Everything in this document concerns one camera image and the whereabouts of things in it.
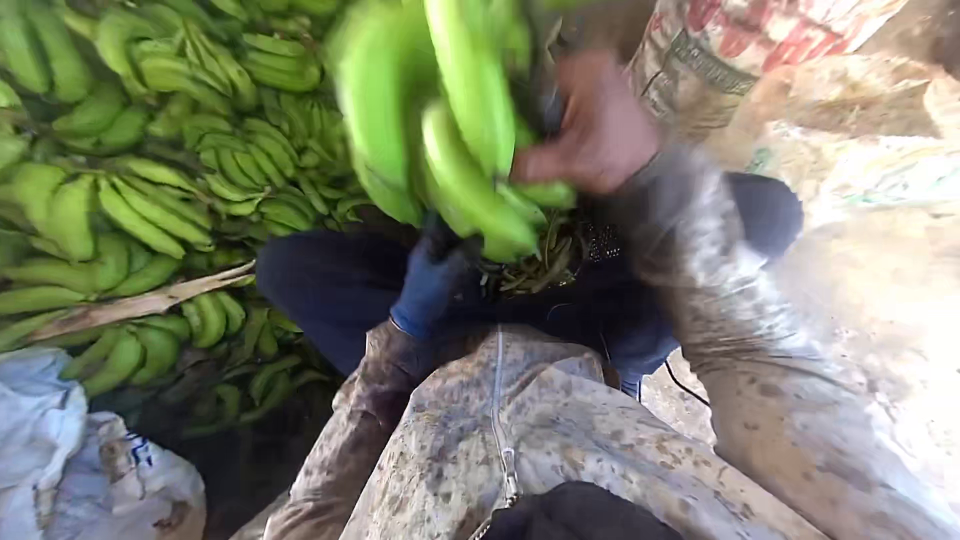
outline zipper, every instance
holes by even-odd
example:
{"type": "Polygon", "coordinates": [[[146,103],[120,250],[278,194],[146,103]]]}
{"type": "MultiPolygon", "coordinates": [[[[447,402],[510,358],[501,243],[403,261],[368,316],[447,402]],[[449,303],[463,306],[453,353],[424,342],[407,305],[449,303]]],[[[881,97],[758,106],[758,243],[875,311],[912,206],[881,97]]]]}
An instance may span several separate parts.
{"type": "MultiPolygon", "coordinates": [[[[503,470],[503,500],[493,509],[511,508],[520,498],[520,487],[516,476],[516,451],[506,444],[507,434],[500,424],[500,387],[503,383],[503,331],[496,325],[496,371],[493,376],[493,404],[490,413],[493,428],[493,440],[496,442],[497,453],[500,456],[500,467],[503,470]]],[[[470,540],[479,540],[490,529],[491,516],[470,536],[470,540]]]]}

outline pile of green bananas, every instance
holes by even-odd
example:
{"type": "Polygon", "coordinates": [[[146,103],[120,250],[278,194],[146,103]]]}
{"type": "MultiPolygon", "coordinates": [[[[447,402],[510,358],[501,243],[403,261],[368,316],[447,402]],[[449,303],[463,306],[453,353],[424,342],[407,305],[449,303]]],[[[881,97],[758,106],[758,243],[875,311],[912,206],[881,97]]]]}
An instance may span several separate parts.
{"type": "Polygon", "coordinates": [[[458,235],[482,234],[491,260],[536,254],[540,207],[568,209],[575,197],[562,183],[505,182],[517,140],[532,139],[508,84],[508,70],[522,76],[530,62],[516,5],[366,2],[351,10],[340,41],[338,96],[371,199],[406,223],[436,209],[458,235]]]}

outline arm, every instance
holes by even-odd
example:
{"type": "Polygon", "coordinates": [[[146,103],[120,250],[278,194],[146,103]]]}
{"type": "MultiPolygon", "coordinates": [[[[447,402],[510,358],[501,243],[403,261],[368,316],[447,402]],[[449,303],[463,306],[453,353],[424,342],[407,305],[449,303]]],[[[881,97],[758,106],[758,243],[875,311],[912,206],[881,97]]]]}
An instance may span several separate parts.
{"type": "Polygon", "coordinates": [[[364,358],[333,400],[333,416],[290,488],[290,501],[267,522],[269,540],[339,538],[396,428],[410,394],[458,341],[433,337],[463,284],[474,240],[428,222],[410,254],[390,320],[367,332],[364,358]]]}
{"type": "Polygon", "coordinates": [[[721,171],[660,142],[612,57],[571,57],[557,79],[564,128],[518,154],[515,178],[568,178],[607,199],[707,388],[717,453],[831,537],[960,537],[744,243],[721,171]]]}
{"type": "Polygon", "coordinates": [[[396,358],[415,340],[387,321],[367,333],[367,353],[333,400],[333,415],[267,522],[268,540],[339,538],[416,387],[396,358]]]}

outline knee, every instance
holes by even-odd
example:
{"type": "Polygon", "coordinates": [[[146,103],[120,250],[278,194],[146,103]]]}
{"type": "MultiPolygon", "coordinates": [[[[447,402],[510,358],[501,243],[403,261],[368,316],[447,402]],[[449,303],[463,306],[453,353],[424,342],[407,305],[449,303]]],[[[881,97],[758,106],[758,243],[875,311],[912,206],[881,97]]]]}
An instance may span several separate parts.
{"type": "Polygon", "coordinates": [[[772,178],[746,173],[729,173],[727,178],[747,242],[771,260],[782,257],[804,228],[800,199],[772,178]]]}
{"type": "Polygon", "coordinates": [[[314,259],[324,260],[326,232],[312,231],[271,238],[256,257],[256,288],[277,303],[284,291],[301,290],[314,259]]]}

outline white plastic bag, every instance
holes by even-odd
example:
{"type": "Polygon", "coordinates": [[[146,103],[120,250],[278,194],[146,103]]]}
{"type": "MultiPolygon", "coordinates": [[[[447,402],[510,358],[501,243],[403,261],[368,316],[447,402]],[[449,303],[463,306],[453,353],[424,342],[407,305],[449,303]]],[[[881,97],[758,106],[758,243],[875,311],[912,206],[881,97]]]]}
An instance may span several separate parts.
{"type": "Polygon", "coordinates": [[[0,356],[0,538],[199,540],[204,484],[176,454],[86,414],[83,389],[57,379],[69,356],[0,356]]]}

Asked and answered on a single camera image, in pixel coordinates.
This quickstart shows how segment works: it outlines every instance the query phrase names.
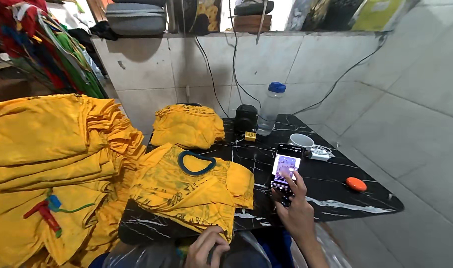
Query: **white mug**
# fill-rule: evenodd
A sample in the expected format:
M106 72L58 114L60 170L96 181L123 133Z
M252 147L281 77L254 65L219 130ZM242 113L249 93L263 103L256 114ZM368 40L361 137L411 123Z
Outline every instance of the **white mug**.
M314 141L313 139L306 135L294 133L291 136L289 136L288 144L300 146L310 151L311 148L314 146Z

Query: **phone screen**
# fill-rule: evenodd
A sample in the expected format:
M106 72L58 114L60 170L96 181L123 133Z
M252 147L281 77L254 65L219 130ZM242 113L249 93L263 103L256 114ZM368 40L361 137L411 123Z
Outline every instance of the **phone screen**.
M293 172L299 169L302 155L302 147L284 143L280 143L278 145L275 163L273 164L273 171L271 174L271 187L275 187L283 191L291 191L289 184L281 175L280 171L283 173L289 173L289 177L296 180Z

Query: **small yellow box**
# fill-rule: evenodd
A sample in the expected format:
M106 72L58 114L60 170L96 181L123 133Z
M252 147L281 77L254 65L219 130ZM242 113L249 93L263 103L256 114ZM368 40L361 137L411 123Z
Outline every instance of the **small yellow box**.
M256 140L256 133L254 132L245 132L244 133L244 140L254 142Z

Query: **hand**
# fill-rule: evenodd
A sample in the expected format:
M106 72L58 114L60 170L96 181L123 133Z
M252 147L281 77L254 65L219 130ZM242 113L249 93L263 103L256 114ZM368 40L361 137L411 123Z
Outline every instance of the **hand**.
M306 201L307 188L304 180L297 171L294 172L296 182L289 177L289 172L281 172L281 175L288 182L294 197L289 197L291 205L289 208L285 208L277 201L280 193L271 188L278 216L297 243L314 243L316 241L314 209Z
M200 234L198 239L188 249L185 268L218 268L222 254L230 250L228 242L219 234L223 229L219 226L210 226ZM213 251L211 265L206 263L208 254L215 244L218 246Z

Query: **blue bottle cap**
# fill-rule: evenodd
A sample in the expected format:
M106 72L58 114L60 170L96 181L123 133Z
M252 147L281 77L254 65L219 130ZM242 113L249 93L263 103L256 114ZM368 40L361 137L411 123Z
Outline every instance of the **blue bottle cap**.
M286 85L281 84L280 82L272 82L269 84L268 90L276 93L283 93L286 91Z

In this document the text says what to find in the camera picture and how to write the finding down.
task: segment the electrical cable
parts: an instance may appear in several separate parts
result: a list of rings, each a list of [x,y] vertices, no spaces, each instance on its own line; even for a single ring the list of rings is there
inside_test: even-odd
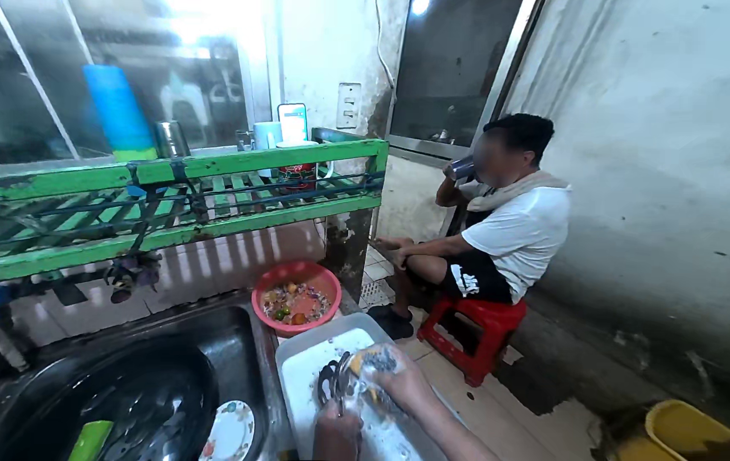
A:
[[[382,50],[380,44],[382,43],[382,16],[379,13],[379,0],[374,0],[373,3],[376,5],[376,25],[379,32],[376,34],[376,56],[379,57],[379,62],[382,63],[385,75],[388,76],[388,85],[390,89],[396,88],[396,80],[393,79],[393,74],[390,73],[388,65],[385,64],[384,58],[382,58]]]

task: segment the metal cup
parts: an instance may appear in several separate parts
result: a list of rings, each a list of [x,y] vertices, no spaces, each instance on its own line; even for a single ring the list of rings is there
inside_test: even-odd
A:
[[[448,165],[444,174],[453,181],[458,181],[472,175],[474,172],[475,166],[473,164],[473,156],[468,155],[467,157],[460,158],[456,162],[452,162]]]
[[[191,155],[189,144],[175,120],[158,121],[154,125],[157,132],[157,146],[160,158],[188,157]]]

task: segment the green metal shelf
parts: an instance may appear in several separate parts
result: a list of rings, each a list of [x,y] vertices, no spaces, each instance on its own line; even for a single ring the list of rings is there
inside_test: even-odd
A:
[[[173,245],[378,207],[388,144],[381,140],[118,163],[0,177],[0,281]],[[287,194],[257,170],[368,158]],[[155,190],[142,198],[125,186]]]

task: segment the plate
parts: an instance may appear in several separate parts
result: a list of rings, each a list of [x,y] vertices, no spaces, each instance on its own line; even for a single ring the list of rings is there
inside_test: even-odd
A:
[[[199,461],[242,461],[254,440],[254,413],[242,400],[223,403]]]

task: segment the smartphone
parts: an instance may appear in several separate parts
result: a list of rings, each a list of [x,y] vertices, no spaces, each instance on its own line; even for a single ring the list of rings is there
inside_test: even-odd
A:
[[[308,117],[305,104],[294,102],[276,107],[279,123],[282,124],[282,141],[307,141]]]

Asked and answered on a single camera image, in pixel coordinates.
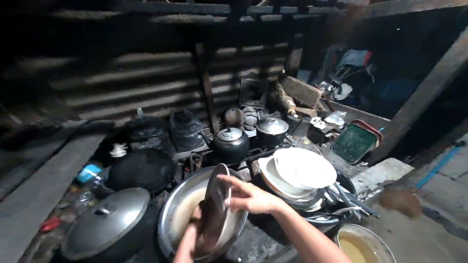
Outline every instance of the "hand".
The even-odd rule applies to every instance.
[[[235,176],[218,175],[218,178],[232,185],[232,197],[226,199],[224,205],[233,210],[243,209],[253,214],[270,214],[285,204],[280,198]]]

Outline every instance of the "white bowl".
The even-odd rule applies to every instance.
[[[327,159],[302,148],[278,149],[276,170],[288,184],[304,190],[327,187],[336,181],[336,170]]]
[[[273,156],[258,159],[258,166],[267,186],[284,198],[301,198],[311,194],[314,190],[304,190],[285,182],[276,170]]]

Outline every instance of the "stack of plates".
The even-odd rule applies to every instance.
[[[265,184],[291,207],[317,211],[325,197],[321,188],[336,180],[336,171],[322,156],[302,148],[278,149],[258,159]]]

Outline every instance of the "aluminum pot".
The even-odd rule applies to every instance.
[[[255,124],[260,145],[274,148],[283,142],[289,125],[278,118],[263,118]]]
[[[85,211],[68,232],[60,255],[65,262],[125,262],[154,233],[158,209],[143,188],[112,194]]]
[[[214,168],[215,166],[206,167],[193,173],[190,178],[184,180],[174,189],[174,191],[172,191],[167,202],[162,208],[158,223],[158,243],[161,251],[170,261],[172,261],[176,254],[178,241],[183,235],[183,231],[185,229],[184,227],[177,227],[174,225],[175,221],[181,219],[181,215],[178,214],[179,211],[177,209],[182,207],[184,212],[187,212],[190,210],[189,208],[186,209],[184,207],[187,204],[187,201],[189,201],[192,206],[195,206],[204,199],[205,190],[203,189],[206,189],[208,186],[208,181]],[[242,177],[235,171],[229,169],[229,172],[232,176],[236,176],[242,180]],[[227,237],[223,238],[225,243],[221,244],[220,247],[213,252],[205,256],[197,257],[195,262],[210,262],[224,254],[241,234],[248,214],[249,213],[247,211],[243,210],[239,210],[237,213],[232,213],[235,217],[234,222],[236,223],[235,227],[232,228],[233,231],[231,233],[227,233]],[[189,215],[185,214],[184,216],[184,221],[180,226],[186,226],[190,219]]]
[[[342,244],[340,244],[340,240],[342,238],[347,239],[348,242],[354,240],[356,242],[355,245],[360,244],[362,248],[365,248],[365,251],[361,251],[361,253],[364,257],[368,256],[369,259],[373,259],[372,262],[396,263],[392,251],[388,248],[385,242],[374,234],[374,232],[363,226],[344,224],[338,229],[336,235],[333,237],[333,241],[341,249],[343,249]]]

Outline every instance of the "kettle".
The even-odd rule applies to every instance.
[[[210,141],[201,131],[206,145],[220,155],[224,163],[234,164],[242,161],[249,154],[249,137],[238,128],[227,128],[218,132]]]

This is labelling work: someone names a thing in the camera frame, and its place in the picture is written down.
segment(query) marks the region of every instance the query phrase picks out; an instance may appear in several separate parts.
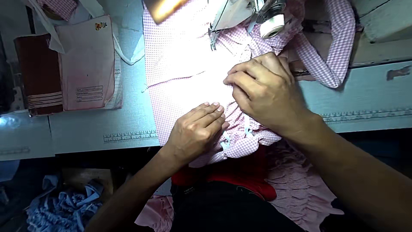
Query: black pants
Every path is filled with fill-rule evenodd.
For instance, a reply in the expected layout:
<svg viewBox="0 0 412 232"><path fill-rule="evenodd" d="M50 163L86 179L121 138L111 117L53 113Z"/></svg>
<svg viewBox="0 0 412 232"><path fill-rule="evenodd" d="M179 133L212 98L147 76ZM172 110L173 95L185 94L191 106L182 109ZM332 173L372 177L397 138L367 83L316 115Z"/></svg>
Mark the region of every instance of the black pants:
<svg viewBox="0 0 412 232"><path fill-rule="evenodd" d="M248 189L226 182L172 185L175 218L171 232L304 231Z"/></svg>

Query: measuring tape
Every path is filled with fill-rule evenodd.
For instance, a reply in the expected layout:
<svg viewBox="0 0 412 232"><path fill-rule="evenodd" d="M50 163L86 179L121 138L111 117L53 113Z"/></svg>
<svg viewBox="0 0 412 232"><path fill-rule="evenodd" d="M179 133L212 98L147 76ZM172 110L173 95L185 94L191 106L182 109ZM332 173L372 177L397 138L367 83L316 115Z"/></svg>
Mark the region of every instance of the measuring tape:
<svg viewBox="0 0 412 232"><path fill-rule="evenodd" d="M133 131L103 135L104 143L157 140L156 130Z"/></svg>
<svg viewBox="0 0 412 232"><path fill-rule="evenodd" d="M390 110L361 110L348 111L331 114L321 114L323 121L327 124L353 122L356 120L388 118L398 116L412 116L412 107L394 108Z"/></svg>

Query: blue fabric scraps
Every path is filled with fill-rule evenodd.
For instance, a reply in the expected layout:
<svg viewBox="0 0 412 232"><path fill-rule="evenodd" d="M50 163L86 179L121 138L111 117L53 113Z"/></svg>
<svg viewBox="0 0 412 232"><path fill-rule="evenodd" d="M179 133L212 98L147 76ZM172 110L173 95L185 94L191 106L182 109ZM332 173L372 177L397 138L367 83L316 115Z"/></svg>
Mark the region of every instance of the blue fabric scraps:
<svg viewBox="0 0 412 232"><path fill-rule="evenodd" d="M95 201L103 186L92 180L86 186L86 194L62 191L58 197L50 196L59 179L47 175L43 179L44 193L32 200L27 210L27 228L30 232L83 232L84 227L102 205Z"/></svg>

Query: pink folder
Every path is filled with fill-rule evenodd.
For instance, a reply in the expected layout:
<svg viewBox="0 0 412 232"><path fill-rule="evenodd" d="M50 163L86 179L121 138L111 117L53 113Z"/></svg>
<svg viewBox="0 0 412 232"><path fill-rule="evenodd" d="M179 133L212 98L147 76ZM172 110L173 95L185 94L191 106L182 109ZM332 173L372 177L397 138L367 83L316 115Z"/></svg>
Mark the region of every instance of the pink folder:
<svg viewBox="0 0 412 232"><path fill-rule="evenodd" d="M104 107L115 88L110 17L57 26L56 31L66 52L59 53L64 110Z"/></svg>

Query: hand
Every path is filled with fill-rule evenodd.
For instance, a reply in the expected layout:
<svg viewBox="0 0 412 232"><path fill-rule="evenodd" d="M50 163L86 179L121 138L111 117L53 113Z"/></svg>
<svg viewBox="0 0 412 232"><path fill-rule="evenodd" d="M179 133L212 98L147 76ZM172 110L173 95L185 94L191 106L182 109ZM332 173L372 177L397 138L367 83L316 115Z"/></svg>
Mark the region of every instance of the hand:
<svg viewBox="0 0 412 232"><path fill-rule="evenodd" d="M235 65L223 83L233 85L244 113L283 137L293 139L319 117L305 107L286 60L272 52Z"/></svg>
<svg viewBox="0 0 412 232"><path fill-rule="evenodd" d="M218 102L208 102L180 117L163 146L183 166L207 151L229 127L225 122L224 108Z"/></svg>

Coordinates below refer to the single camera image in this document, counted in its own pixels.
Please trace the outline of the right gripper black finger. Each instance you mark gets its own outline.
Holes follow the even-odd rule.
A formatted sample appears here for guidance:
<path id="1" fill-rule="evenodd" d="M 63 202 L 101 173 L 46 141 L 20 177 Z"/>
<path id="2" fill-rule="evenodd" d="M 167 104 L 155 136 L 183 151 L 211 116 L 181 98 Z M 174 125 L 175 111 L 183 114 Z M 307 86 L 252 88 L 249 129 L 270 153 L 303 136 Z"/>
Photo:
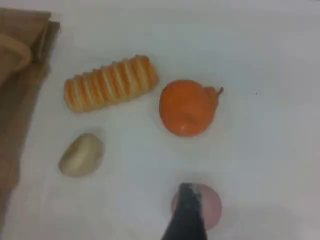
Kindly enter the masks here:
<path id="1" fill-rule="evenodd" d="M 202 217 L 202 195 L 197 184 L 183 182 L 179 185 L 175 210 L 161 239 L 208 239 Z"/>

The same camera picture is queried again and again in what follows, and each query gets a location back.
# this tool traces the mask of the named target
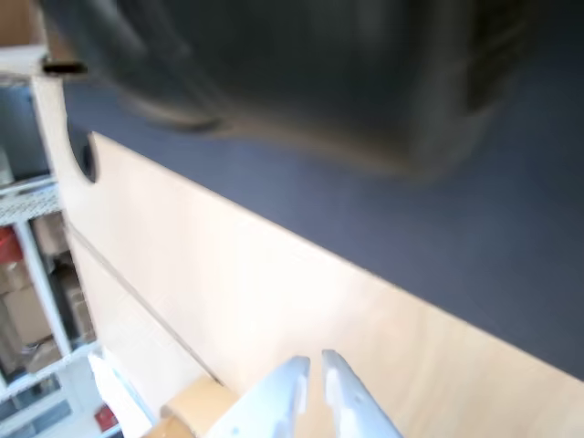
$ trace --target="cardboard box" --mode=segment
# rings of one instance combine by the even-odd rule
[[[163,420],[144,438],[205,436],[237,400],[225,386],[202,377],[162,407]]]
[[[0,47],[40,43],[35,8],[28,0],[0,2]]]
[[[32,221],[32,225],[41,253],[46,256],[57,256],[69,250],[61,213],[40,216]]]
[[[79,336],[87,343],[96,340],[88,304],[85,300],[85,295],[83,295],[83,289],[81,289],[81,284],[79,283],[75,269],[71,268],[59,272],[57,279],[65,292]]]
[[[0,265],[2,279],[5,281],[5,292],[14,292],[32,286],[25,261],[5,263]]]
[[[0,300],[0,363],[10,374],[22,364],[22,340],[16,332],[12,318],[4,302]]]
[[[162,419],[144,438],[193,438],[193,435],[183,422],[171,417]]]
[[[23,345],[52,336],[45,312],[33,287],[14,290],[2,297]]]
[[[38,347],[33,357],[26,364],[26,370],[30,373],[41,371],[51,363],[61,359],[57,343],[52,339]]]

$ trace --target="wooden board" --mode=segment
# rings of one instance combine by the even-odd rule
[[[99,343],[159,415],[164,403],[205,375],[203,369],[75,237],[68,241]]]
[[[322,349],[408,437],[584,435],[580,381],[97,134],[90,184],[58,83],[35,91],[68,220],[150,312],[239,393],[291,355],[313,360],[297,436],[334,436]]]

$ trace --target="dark gray surface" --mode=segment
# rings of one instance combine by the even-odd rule
[[[583,379],[584,5],[565,3],[481,149],[432,185],[162,129],[89,83],[68,114]]]
[[[0,87],[0,146],[16,180],[48,174],[30,87]]]

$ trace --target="red object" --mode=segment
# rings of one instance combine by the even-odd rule
[[[118,419],[107,404],[104,404],[103,407],[96,412],[95,420],[98,422],[99,428],[102,432],[106,432],[118,424]]]
[[[22,259],[22,249],[12,227],[0,227],[0,263],[14,263]]]

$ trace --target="plywood panel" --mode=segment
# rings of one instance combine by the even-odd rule
[[[58,85],[35,88],[75,233],[219,378],[241,393],[293,354],[313,359],[297,436],[333,436],[324,348],[406,436],[584,435],[580,381],[97,134],[86,182]]]
[[[164,403],[204,375],[203,369],[75,237],[68,240],[99,342],[158,415]]]

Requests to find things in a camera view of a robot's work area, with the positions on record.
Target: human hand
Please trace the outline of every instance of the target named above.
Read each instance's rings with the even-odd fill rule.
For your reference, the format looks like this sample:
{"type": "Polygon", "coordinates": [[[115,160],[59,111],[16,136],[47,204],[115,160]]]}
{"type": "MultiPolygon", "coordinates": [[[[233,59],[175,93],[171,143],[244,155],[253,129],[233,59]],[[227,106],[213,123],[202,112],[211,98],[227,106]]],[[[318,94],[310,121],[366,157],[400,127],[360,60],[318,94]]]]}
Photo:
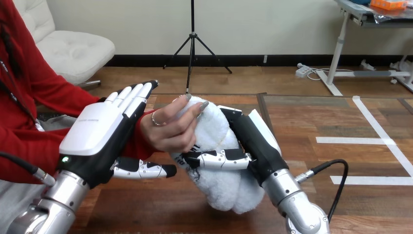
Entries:
{"type": "Polygon", "coordinates": [[[186,153],[191,150],[196,142],[194,131],[197,117],[209,105],[207,101],[199,102],[191,106],[180,118],[176,118],[191,97],[191,94],[182,95],[166,107],[142,117],[142,134],[153,148],[174,153],[186,153]]]}

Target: white wall
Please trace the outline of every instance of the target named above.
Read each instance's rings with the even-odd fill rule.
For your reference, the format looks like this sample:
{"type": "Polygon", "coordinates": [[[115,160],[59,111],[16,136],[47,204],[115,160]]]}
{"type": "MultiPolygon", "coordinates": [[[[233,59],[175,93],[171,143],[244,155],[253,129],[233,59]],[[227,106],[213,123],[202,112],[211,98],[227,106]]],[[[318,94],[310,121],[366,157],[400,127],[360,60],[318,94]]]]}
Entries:
{"type": "MultiPolygon", "coordinates": [[[[190,0],[48,3],[58,30],[107,37],[117,54],[173,54],[190,33],[190,0]]],[[[333,0],[195,0],[195,31],[219,55],[333,54],[342,19],[333,0]]],[[[412,29],[349,25],[343,54],[398,55],[413,40],[412,29]]]]}

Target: black cable
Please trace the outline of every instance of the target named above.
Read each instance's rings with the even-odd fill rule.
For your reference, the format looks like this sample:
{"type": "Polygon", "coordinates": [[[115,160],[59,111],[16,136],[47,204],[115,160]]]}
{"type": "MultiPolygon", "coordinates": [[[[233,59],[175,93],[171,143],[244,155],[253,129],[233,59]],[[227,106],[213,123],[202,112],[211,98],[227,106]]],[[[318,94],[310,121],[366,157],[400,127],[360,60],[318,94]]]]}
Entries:
{"type": "Polygon", "coordinates": [[[331,205],[330,212],[328,213],[328,222],[331,221],[331,217],[333,216],[334,210],[336,210],[336,206],[338,204],[338,200],[340,199],[341,192],[343,191],[344,184],[346,182],[347,174],[348,174],[348,163],[344,159],[335,159],[331,160],[328,162],[325,162],[315,168],[312,168],[311,170],[314,172],[314,175],[317,173],[321,172],[322,170],[326,169],[327,167],[336,164],[336,163],[342,163],[344,165],[344,172],[343,172],[343,177],[341,178],[341,183],[338,187],[336,197],[334,198],[333,204],[331,205]]]}
{"type": "Polygon", "coordinates": [[[12,161],[13,163],[19,165],[20,167],[25,169],[27,172],[29,172],[31,175],[33,175],[34,173],[36,173],[38,171],[37,166],[34,166],[34,165],[26,162],[25,160],[23,160],[23,159],[21,159],[17,156],[11,155],[9,153],[0,151],[0,157],[6,158],[6,159],[12,161]]]}

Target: robotic finger
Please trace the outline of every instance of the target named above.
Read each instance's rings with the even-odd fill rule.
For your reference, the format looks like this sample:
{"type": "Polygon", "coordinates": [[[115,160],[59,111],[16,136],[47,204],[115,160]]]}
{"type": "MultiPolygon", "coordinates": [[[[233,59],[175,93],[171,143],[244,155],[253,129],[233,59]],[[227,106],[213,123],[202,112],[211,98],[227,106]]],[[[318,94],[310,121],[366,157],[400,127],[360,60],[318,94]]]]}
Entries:
{"type": "Polygon", "coordinates": [[[159,165],[129,157],[120,157],[113,169],[113,177],[122,179],[169,178],[175,174],[175,165],[159,165]]]}
{"type": "Polygon", "coordinates": [[[230,149],[208,152],[188,152],[182,154],[185,162],[192,168],[211,168],[222,170],[242,170],[248,167],[252,160],[250,154],[242,149],[230,149]]]}

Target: silver ring
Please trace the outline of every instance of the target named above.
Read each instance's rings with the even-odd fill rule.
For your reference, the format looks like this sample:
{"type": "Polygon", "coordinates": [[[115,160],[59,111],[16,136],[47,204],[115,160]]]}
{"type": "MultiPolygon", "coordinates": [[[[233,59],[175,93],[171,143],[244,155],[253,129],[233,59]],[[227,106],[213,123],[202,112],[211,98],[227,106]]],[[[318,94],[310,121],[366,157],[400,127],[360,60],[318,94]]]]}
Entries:
{"type": "Polygon", "coordinates": [[[153,118],[153,115],[155,114],[155,112],[152,113],[152,123],[155,124],[156,126],[161,126],[162,124],[161,124],[161,123],[157,123],[157,122],[155,121],[155,119],[153,118]]]}

# # # #

— WHAT IS BEING ASKED —
Copy out each line of the data above, exactly, if it lies between the line holding "Query: black pants" and the line holding "Query: blue fabric scraps", inclusive; copy no other line.

— FINISHED EXERCISE —
Query: black pants
Every path is filled with fill-rule evenodd.
For instance, a reply in the expected layout:
<svg viewBox="0 0 412 232"><path fill-rule="evenodd" d="M50 163L86 179L121 138L111 117L53 113Z"/></svg>
<svg viewBox="0 0 412 232"><path fill-rule="evenodd" d="M179 133L212 98L147 76ZM172 110L173 95L185 94L191 106L182 109ZM332 173L372 177L397 138L367 83L316 115Z"/></svg>
Mark the region of every instance of the black pants:
<svg viewBox="0 0 412 232"><path fill-rule="evenodd" d="M248 189L226 182L172 185L175 218L171 232L304 231Z"/></svg>

Query: measuring tape
Every path is filled with fill-rule evenodd.
For instance, a reply in the expected layout:
<svg viewBox="0 0 412 232"><path fill-rule="evenodd" d="M50 163L86 179L121 138L111 117L53 113Z"/></svg>
<svg viewBox="0 0 412 232"><path fill-rule="evenodd" d="M179 133L212 98L147 76ZM172 110L173 95L185 94L191 106L182 109ZM332 173L372 177L397 138L367 83L316 115Z"/></svg>
Mark the region of every instance of the measuring tape:
<svg viewBox="0 0 412 232"><path fill-rule="evenodd" d="M133 131L103 135L104 143L157 140L156 130Z"/></svg>
<svg viewBox="0 0 412 232"><path fill-rule="evenodd" d="M390 110L361 110L348 111L331 114L321 114L323 121L327 124L353 122L356 120L388 118L398 116L412 116L412 107L394 108Z"/></svg>

Query: blue fabric scraps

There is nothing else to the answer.